▶ _Activity_: Copy every line from the records below that carries the word "Kindly".

Collected data
○ ○ ○ ○ ○ ○ ○
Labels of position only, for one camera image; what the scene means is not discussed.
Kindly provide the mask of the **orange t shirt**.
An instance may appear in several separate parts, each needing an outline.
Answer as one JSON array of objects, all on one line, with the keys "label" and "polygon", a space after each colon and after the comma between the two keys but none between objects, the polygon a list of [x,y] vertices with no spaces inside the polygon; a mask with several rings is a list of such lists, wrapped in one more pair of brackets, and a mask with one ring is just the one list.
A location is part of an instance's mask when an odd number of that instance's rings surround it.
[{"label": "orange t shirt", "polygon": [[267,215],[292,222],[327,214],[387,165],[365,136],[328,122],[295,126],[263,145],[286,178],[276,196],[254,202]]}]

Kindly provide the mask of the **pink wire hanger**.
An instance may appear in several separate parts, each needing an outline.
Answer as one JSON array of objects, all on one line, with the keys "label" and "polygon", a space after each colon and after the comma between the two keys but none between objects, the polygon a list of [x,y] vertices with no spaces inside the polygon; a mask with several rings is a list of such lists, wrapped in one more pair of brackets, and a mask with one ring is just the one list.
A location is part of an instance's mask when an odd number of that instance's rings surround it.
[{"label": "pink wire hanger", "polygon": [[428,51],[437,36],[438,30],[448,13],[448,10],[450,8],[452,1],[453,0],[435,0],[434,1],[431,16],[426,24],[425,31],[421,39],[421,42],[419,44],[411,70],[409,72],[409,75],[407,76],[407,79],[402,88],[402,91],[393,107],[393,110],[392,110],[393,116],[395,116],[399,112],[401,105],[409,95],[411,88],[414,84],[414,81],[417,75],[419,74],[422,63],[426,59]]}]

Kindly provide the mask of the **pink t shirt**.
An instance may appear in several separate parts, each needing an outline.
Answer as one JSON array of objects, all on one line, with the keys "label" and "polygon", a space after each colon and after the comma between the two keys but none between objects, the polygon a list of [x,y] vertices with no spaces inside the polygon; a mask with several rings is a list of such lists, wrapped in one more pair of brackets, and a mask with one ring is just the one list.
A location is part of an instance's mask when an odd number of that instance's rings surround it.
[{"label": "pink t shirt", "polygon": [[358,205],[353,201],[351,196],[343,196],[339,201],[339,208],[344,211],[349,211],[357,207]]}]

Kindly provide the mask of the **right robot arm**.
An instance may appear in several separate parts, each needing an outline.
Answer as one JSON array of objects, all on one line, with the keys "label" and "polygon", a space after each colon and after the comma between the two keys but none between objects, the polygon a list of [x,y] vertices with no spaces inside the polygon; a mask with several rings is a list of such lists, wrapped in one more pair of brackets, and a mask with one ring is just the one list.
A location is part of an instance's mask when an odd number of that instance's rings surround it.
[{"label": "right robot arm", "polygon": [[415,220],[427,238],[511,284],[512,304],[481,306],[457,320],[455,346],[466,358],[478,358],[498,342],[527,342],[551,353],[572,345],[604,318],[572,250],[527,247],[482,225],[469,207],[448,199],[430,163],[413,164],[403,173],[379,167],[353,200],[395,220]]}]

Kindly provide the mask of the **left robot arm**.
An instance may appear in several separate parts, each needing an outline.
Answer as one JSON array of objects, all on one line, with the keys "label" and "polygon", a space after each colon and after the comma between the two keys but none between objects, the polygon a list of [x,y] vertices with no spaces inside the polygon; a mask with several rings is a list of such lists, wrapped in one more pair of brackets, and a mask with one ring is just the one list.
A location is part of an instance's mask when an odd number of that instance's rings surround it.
○ ○ ○ ○ ○ ○ ○
▶ _Answer to this problem_:
Kindly provide the mask of the **orange t shirt**.
Kindly provide the mask of the **pink wire hanger**.
Kindly provide the mask of the **pink t shirt**.
Kindly provide the mask of the **right robot arm**.
Kindly provide the mask of the **left robot arm**.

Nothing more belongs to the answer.